La paperasserie

Dernière ligne droite avant le départ Europa 2014

 


Bonne nouvelle : j'ai reçu le fameux visa russe.

Pourvu que les relations entre nos pays demeurent cordiales, et que les Etats parviennent à des solutions diplomatiques.

C'est la première fois que je vois mon nom écrit en caractères cyrilliques, et ça me fait très plaisir, car ça sent le voyage à plein nez, l'aventure, le dépaysement, le passage dans un monde différent, et pourtant si proche de nous. J'ai effacé quelques données sensibles, comme le numéro du passeport, ma date de naissance (bien que ce ne soit pas top secret non plus), etc.

Le coût du "bébé" : 183,00 €, quand même.

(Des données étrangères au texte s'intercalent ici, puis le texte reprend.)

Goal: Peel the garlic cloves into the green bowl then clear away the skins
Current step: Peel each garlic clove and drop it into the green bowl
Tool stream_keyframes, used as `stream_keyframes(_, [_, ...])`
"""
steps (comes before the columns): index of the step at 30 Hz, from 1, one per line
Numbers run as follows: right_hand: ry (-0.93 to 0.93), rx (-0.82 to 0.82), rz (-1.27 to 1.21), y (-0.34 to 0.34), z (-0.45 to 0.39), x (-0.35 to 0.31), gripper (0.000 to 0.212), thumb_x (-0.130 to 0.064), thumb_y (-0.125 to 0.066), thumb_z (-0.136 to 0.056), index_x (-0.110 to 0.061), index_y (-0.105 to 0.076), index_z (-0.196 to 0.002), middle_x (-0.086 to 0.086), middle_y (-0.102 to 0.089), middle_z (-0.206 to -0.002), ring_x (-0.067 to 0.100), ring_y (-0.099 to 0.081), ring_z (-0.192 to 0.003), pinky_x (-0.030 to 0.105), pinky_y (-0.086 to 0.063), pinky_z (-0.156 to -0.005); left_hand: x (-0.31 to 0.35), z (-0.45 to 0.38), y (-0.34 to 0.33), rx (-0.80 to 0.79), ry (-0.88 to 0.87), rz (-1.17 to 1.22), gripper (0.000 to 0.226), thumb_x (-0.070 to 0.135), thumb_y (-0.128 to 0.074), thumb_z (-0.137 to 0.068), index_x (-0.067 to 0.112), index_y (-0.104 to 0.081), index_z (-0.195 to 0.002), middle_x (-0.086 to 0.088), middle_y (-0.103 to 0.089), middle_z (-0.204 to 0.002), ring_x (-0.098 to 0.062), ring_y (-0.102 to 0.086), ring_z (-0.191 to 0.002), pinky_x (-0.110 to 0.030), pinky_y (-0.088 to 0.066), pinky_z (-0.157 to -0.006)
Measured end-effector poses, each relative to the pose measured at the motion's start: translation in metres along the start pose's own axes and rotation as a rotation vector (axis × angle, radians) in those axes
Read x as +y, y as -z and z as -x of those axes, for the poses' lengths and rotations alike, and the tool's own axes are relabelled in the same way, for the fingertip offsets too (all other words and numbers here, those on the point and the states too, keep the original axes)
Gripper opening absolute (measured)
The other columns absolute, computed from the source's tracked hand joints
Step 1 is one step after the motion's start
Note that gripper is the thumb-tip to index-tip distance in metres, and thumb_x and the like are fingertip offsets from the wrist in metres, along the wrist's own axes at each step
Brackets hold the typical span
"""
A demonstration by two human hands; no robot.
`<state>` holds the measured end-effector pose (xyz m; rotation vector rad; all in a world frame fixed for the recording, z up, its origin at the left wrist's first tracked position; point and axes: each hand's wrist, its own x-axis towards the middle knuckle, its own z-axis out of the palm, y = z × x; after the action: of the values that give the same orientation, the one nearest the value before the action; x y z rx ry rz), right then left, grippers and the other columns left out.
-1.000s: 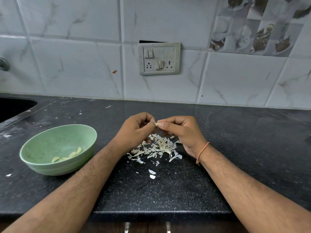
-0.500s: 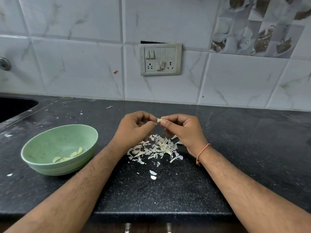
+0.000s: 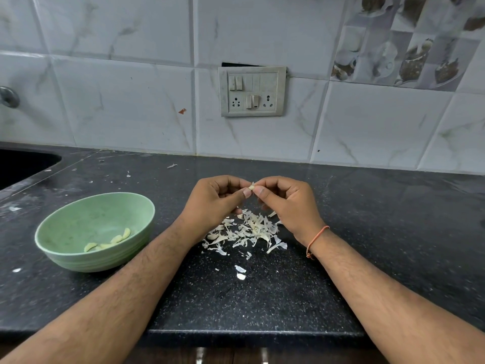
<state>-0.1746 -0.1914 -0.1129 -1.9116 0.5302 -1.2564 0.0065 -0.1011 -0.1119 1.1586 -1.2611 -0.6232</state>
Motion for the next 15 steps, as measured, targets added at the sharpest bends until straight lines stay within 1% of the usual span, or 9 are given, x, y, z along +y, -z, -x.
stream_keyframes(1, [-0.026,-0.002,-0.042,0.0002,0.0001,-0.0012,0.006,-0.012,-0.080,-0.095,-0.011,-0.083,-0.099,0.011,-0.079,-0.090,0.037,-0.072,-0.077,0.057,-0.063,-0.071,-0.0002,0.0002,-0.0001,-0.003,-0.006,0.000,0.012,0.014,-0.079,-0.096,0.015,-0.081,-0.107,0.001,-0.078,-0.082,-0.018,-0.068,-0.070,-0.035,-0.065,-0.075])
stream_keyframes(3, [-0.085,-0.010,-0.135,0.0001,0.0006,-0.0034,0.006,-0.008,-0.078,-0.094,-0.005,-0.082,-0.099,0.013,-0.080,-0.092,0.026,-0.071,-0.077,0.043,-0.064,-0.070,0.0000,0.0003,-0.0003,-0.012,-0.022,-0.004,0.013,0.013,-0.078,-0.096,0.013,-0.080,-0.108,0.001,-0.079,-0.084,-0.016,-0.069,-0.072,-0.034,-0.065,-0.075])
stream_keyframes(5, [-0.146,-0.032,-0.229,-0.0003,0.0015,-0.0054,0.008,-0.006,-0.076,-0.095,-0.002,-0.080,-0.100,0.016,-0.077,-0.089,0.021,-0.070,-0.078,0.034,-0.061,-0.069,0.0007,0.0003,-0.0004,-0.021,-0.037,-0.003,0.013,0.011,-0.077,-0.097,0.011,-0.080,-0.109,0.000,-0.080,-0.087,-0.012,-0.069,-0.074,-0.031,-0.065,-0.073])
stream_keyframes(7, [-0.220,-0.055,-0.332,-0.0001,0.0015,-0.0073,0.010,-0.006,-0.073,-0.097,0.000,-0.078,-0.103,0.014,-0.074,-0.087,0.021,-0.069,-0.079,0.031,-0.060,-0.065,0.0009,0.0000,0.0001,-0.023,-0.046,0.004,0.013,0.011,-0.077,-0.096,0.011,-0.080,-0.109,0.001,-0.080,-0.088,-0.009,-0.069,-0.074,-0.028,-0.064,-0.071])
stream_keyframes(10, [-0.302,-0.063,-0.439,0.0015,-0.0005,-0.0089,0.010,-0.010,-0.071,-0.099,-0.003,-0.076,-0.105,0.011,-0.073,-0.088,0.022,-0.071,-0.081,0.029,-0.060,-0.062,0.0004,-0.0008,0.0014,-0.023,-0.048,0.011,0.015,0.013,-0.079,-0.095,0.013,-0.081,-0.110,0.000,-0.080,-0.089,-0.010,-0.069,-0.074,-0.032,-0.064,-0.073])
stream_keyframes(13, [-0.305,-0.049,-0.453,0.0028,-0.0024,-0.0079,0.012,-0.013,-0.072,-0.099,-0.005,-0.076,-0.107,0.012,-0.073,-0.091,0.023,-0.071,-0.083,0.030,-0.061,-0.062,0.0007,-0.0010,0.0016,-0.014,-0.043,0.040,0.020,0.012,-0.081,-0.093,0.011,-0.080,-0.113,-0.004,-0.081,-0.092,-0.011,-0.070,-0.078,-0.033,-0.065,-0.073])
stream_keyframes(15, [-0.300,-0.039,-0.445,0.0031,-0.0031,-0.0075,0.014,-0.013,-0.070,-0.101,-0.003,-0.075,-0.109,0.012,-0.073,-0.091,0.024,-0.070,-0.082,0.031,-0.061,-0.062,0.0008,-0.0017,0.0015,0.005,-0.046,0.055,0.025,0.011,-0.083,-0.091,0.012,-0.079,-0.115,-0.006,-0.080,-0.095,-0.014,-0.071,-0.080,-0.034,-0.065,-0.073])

Pour recevoir ce visa, j'avais décidé de contacter une agence spécialisée, Action-Visas, après avoir lu pas mal de récits de voyageurs, et suivi des discussions sur divers forums. Tout s'est passé par e-mail. C'est bien, j'aime beaucoup cette méthode : on garde trace des échanges, on n'oublie rien, on prend son temps pour lire et étudier, on peut s'envoyer des documents électroniques, c'est parfait pour moi. Malheureusement, il faut attendre plusieurs jours avant de recevoir leur réponse à une question. Et si vous posez trois questions dans le même mail, il n'y a pas forcément réponse à tout. Et des questions, il y en a beaucoup, car ce n'est pas très simple. Malgré les services de cette entreprise, la Russie exige que nous remplissions nous-mêmes une demande de visa sur un site internet spécifique, avec quelques zones pas très faciles à remplir .

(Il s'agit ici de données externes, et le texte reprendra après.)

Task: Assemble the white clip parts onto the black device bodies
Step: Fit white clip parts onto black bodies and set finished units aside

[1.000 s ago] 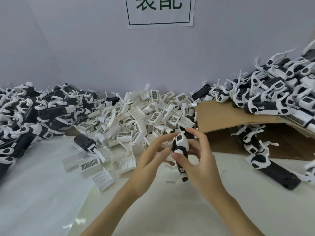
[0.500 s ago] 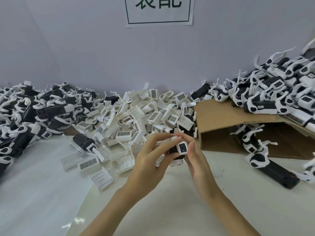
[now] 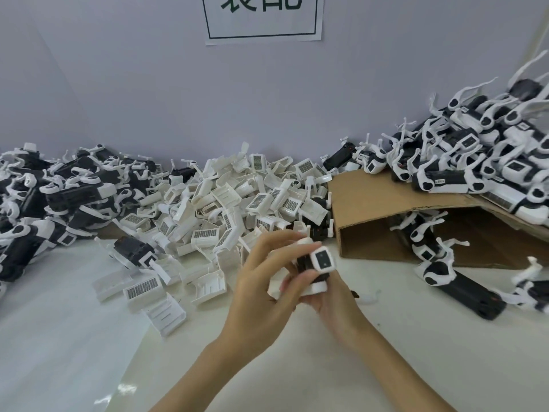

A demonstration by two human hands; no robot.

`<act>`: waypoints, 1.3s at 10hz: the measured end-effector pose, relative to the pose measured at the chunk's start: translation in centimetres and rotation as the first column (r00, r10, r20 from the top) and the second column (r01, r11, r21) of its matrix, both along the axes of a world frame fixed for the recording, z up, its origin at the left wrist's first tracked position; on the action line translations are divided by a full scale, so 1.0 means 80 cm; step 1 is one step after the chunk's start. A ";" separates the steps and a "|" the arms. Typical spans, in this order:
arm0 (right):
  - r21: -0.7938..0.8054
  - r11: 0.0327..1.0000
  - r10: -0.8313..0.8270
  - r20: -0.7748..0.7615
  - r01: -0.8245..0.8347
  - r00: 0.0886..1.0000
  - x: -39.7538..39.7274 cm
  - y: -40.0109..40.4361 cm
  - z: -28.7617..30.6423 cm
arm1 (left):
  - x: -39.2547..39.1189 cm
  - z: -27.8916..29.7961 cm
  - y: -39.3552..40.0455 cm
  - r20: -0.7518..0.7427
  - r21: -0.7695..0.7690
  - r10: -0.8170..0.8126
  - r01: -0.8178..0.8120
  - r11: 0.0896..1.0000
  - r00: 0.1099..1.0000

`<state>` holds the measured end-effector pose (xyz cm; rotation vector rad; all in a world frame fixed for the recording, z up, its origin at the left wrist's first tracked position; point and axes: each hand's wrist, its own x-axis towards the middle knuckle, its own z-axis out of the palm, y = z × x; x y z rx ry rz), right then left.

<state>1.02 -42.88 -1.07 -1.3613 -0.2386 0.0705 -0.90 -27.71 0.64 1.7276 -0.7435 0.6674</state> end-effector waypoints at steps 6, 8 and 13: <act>-0.106 0.880 -0.452 0.114 0.464 0.884 -0.003 0.008 -0.003 | 0.014 0.006 0.012 -0.576 -0.336 -0.089 -0.136 0.932 0.812; -0.157 0.926 -0.279 0.330 0.344 0.902 -0.011 0.021 -0.006 | 0.025 0.006 0.024 -0.614 -0.524 -0.200 -0.205 0.827 0.764; -0.115 0.855 -0.446 0.334 0.505 0.831 -0.002 0.004 0.007 | 0.030 0.007 0.040 -0.426 -0.092 0.057 -0.106 0.990 0.903</act>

Donc, et malgré le sérieux de cette entreprise, je voyais le temps passer plutôt vite, et j'ai eu une idée géniale : aller demander à une agence de voyage près de chez moi. J'ai choisi Lambot-Voyages, à Saint-Gilles-Croix-de-Vie. Je connais cette agence pour avoir utilisé ses services plusieurs fois aux Sables d'Olonne, par le biais de mon ancienne entreprise, et aussi de façon personnelle. J'avais toujours été bien accueilli et servi, et je dois vous dire que je n'ai pas été déçu cette fois-ci non plus ! Devinez avec qui ils travaillent... Action-Visas, eux aussi.

Mais il y a une énorme différence : ici, je suis reçu par une charmante dame, elle remplit elle-même le formulaire sur le site russe Internet avec moi, puis tous les documents administratifs, tout ça avec force gentillesse et professionnalisme. Et, au final, pour le même prix ! Un regret : j'aurais pu économiser 67 euros, si j'avais su que j'avais le temps. En effet, nous avons pris l'option de renvoi des documents en sécurité par chronopost (+17 €), et la délivrance d'un Voucher (+ 50 €). Il se trouve que le lendemain de ma commande du visa, j'ai reçu une réponse d'un camping de Saint-Pétersbourg (Yeeeees!!!!), qui me proposait l'envoi du Voucher par mail sous 24 heures... Si j'avais su, cette simple acceptation me faisait gagner le prix de l'hébergement ! Je le saurai pour la prochaine fois. Et vous aussi maintenant !

 


Pour obtenir le visa russe, il faut fournir plusieurs documents.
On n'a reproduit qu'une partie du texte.